The Tar Sands: Dirty Oil and the Future of the Continent, which criticized the pace and scale of the world’s largest energy project, was a national bestseller and won the 2009 Rachel Carson Environment Book Award. It was also listed as a finalist for the Grantham Prize for Excellence In Reporting on the Environment. Empire of the Beetle, an account of how one tiny bug reshaped the geography of the west, was a Governor General’s nominee for non-fiction in 2011.

His latest book,
The Energy of Slaves: Oil and the New Servitude, argues that the energy institution of slavery has shaped our careless use of fossil fuels. The radical treatise calls for a moral revolution in our attitudes towards energy consumption.

Nikiforuk and his wife and three sons, Aidan, Keegan and Torin, live in Calgary, Alberta. Whether speaking or writing about melting glaciers, educational shams, peak oil, or the destruction of the boreal forest, Nikiforuk has earned a reputation as an honest and provocative voice in Canadian journalism.

When not writing for the Tyee,
http://thetyee.ca/
Canada’s best independent newspaper, Nikiforuk is busy managing
Peppino Gourmet Foods in the community of Bridgeland in Calgary, Alberta.

Disclosure: As a freelance writer and independent author I often engage in a variety of writing and speaking contracts. I have written public policy documents for the Program on Water Issues at the Munk Centre as well as two fully referenced reports for Greenpeace on bitumen and Arctic oil development.
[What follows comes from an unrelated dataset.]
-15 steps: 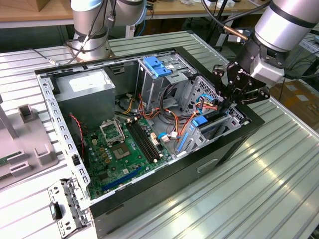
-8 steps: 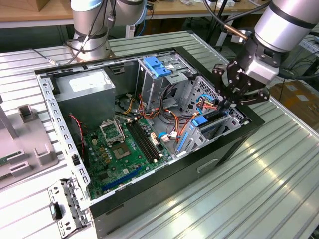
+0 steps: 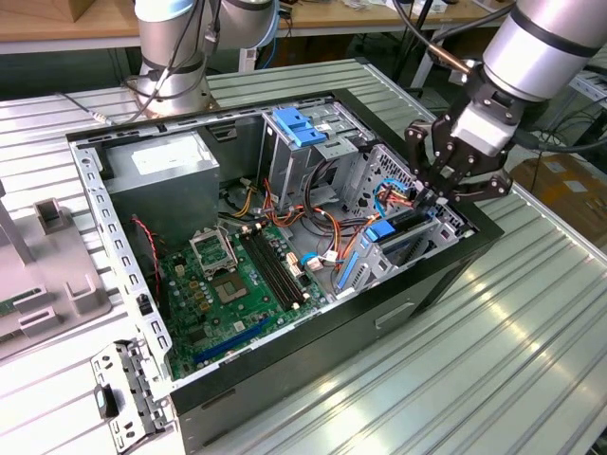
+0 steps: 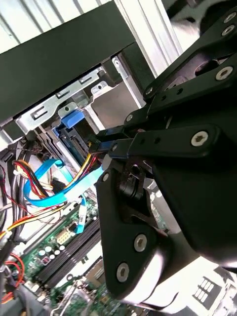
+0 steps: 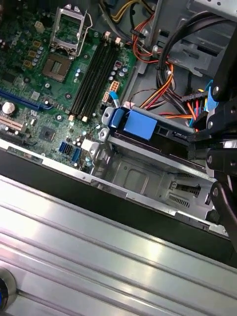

The World Wildlife Fund contracted myself and journalist, Ed Struzik, for a national tour on oil and climate change issues in 2010. A variety of universities, civil and community groups including Friends of Salmon, the Pembina Institute and the National Farmer’s Union have paid for public talks. I have also worked under contract with Tides Canada to research and deliver public information to improve the environmental footprint of Canadian oil and gas development.

Since 2008 I have advocated for a national debate about the pace and scale of tar sands development. And since 2010 I have endorsed a conservative and Norwegian-like solution to Alberta’s chaotic bitumen development. It was first articulated by former Premier Peter Lougheed and includes the following principles:
Slow Down. Behave Like An Owner. Collect Our Fair Share. Save For the Rainy Day. Approve One Project At a Time. Clean Up the Mess. Add Value To the Resource. To Lougheed’s original list, I would add a national carbon tax.

Rapid tar sands development combined with the ruinous impact of petro revenues on government coffers has seriously polluted Canada’s politics and undermined its economic and environmental security. It has transformed the country into another dismal petro state.